Haley Bowen '15 talks to one the children at Aama ko Ghar, a shelter in Kathmandu, Nepal for elderly women and orphans. (Photo by Laura J. Cole)



After 28 years of marriage, Dil Shova Shrestha was abandoned by her husband and left to care for herself and their then-16-year-old daughter. Shrestha had failed to give him a son. Alone and faltering under the weight of how the Nepalese society would view her position, Shrestha and her daughter drank poison to end their suffering.

They both survived, but that day changed the course of Shrestha’s life. She said she had a vision from God, telling her that she wasn’t alone and that she should help people going through similar situations.

Dil Shova Shrestha

Dil Shova Shrestha started Aama ko Ghar as a shelter for elderly women, after she had been abandoned by her husband. (Photo by Laura J. Cole)

“Nobody should wait until they’re nearly dead to do good deeds,” Shrestha, 62, told a small group of Rollins students and faculty who listened as her story was translated into English. “Do whatever you can today.”

Seated in the rooftop kitchen of Shrestha’s home, the Rollins team was in Nepal to do just that.
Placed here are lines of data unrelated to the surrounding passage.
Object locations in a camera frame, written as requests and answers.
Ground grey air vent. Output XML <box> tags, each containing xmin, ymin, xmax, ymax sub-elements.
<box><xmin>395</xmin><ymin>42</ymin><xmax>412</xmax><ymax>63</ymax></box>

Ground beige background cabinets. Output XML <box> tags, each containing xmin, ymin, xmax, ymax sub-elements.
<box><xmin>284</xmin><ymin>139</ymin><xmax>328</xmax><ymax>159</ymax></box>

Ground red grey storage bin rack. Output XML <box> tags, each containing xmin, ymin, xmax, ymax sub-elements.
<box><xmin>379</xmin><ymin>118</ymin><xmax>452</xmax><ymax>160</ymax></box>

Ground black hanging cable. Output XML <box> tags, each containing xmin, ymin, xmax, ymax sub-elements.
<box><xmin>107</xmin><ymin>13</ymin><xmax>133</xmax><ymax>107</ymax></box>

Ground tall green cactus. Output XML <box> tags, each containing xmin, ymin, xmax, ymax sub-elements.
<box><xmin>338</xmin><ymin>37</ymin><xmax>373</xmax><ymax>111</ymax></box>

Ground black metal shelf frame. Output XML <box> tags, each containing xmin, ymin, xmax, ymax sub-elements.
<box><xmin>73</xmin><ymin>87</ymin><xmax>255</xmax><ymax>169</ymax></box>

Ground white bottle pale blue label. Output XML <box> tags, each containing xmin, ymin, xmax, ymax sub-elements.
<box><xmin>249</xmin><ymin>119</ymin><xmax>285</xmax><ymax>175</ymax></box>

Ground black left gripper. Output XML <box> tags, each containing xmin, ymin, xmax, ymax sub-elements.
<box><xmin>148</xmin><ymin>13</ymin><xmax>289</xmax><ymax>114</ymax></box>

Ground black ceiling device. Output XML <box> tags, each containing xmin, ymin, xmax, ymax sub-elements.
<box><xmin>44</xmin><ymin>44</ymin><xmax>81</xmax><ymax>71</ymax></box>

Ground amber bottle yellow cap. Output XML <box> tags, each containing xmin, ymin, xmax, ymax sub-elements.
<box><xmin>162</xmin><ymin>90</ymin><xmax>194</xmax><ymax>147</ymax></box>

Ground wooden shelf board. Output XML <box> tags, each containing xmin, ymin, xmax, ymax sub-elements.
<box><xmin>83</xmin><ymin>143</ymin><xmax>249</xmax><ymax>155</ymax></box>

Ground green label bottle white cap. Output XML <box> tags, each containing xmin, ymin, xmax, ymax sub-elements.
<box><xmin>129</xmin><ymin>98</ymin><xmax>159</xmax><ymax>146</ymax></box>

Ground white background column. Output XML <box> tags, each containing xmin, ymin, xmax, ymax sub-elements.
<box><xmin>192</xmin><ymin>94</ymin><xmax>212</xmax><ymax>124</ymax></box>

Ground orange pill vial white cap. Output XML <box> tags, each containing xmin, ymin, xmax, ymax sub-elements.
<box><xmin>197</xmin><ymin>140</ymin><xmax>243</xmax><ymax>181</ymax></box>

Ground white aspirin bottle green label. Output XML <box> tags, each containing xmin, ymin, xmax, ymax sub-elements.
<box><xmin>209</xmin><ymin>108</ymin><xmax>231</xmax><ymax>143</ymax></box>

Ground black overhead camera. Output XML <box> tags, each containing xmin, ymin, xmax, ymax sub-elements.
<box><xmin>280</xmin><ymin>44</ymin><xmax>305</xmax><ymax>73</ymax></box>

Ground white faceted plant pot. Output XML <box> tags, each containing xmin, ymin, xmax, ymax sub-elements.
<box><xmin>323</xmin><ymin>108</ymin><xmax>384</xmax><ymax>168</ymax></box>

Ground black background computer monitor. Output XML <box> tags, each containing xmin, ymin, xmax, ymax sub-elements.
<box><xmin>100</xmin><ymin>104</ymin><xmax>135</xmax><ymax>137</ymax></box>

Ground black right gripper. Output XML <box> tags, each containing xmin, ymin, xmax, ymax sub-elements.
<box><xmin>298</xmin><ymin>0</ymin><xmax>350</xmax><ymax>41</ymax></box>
As part of a Making Lives Better service trip, the seven students and two faculty advisors were at her home-turned-shelter for orphans and the elderly to learn firsthand about homelessness in Nepal and to give its residents new mattresses and sheets.

Two young boys, a young girl, and four elderly women had also gathered to hear Shrestha describe the history of the place they call home. Aama ko Ghar, which means “Mother’s Home,” is located in the western area of Kathmandu.
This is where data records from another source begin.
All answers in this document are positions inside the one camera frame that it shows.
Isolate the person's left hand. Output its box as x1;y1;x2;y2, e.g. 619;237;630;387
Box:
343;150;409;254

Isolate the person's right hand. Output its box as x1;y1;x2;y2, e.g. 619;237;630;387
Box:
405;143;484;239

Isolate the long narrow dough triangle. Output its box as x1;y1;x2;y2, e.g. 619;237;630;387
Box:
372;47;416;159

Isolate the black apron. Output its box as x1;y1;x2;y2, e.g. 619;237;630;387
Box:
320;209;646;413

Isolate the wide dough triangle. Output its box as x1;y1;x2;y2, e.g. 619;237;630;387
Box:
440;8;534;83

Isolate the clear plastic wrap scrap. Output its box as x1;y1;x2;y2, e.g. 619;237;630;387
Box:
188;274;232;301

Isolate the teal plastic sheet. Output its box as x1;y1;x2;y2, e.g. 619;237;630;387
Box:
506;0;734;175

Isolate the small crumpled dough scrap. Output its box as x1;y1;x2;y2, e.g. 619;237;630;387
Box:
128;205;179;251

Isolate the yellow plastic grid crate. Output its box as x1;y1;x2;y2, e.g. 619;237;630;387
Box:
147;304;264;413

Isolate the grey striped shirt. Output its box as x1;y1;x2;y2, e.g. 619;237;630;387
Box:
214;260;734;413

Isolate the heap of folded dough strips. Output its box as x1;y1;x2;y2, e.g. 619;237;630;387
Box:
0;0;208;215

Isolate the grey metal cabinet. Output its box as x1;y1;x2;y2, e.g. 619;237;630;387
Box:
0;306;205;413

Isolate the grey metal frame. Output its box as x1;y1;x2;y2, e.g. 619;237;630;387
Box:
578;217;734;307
Shortly after her attempted suicide, Shrestha began bringing women from the streets into her home. The first person she took in was a woman whose husband had left her and whose daughter had just gotten married. Even though the woman was from a wealthy family and wore expensive jewelry, she was in tears because she was alone and had lice in her hair.

Shortly after rescuing that first woman, Shrestha turned her home into a shelter for elderly women, most of whom were afflicted with physical disabilities, paralysis, or dementia.

In 2010, Shrestha’s home expanded to include orphans. While traveling in far Western Nepal, where the Rollins group had just completed a five-day service project, she encountered numerous conflict victims whose parents had been killed during Nepal’s decade-long civil war. She returned to Kathmandu with 43 children and 28 elderly women.

After listening to Shrestha’s story and touring the shelter, Sarah Carey ’15 said she identified with the younger residents. “I was adopted from Russia just after the fall of the USSR,” she said. “Russia itself was politically, economically, and socially unstable. I don’t have many memories of my time there, but seeing the environment and the conditions of the people living there, I imagine that the orphanage I lived in resembled this one in paralyzing ways.”

The three-story structure is large but houses more than 80 people. Most of the children’s rooms, though small, contain three or four bunk beds and are cramped. A metal staircase, with exposed steps covered in jagged pieces of scrap wood, lacks railings, making it uneven and dangerous.

“This experience continues to reinforce and broaden my understanding of the impact of poverty (and malnutrition and homelessness) on the daily lives of people in developing nations like Nepal,” said Professor of Chemistry Larry Eng-Wilmot, a faculty advisor. “But it also reinforces the thought that even in the midst of poverty, there are still special people who recognize a problem and act selflessly to improve the lives of others, people who know what it means to be human and to be responsible for others.”

To shelter and feed the residents at the sanctuary, which is at capacity, Shrestha receives a monthly stipend from her daughter who now lives in the United States along with some personal donations. Food and shelter costs roughly $1,500 a month.

“What she does and what that place has accomplished is unreal and so inspiring,” said Raghabendra KC ’13, the student facilitator for the trip and, along with Adi Mahara ’12, co-founder of Making Lives Better (MLB).

A native of Nepal, KC chose this location to show the other Rollins students participants that places like this exist in Kathmandu valley. He had worked on another service project at Aama ko Ghar the year before with Sneha Bhandari, who started the MLB chapter at Westminster College in Missouri. While installing a water purifier to help Shrestha reduce her water bill, he felt a bond with Shrestha and the residents.

“I know my emotional ties will never disappear, and I know I will make some kind of contribution to the place on a regular basis for the rest of my life,” KC said.

The group was likewise moved by Shrestha and her work. After touring the facility and replacing the mattresses and bedding in one of the refurbished rooms, they then decided to pull together enough cash to cover more than half the shelter’s expenses for one month.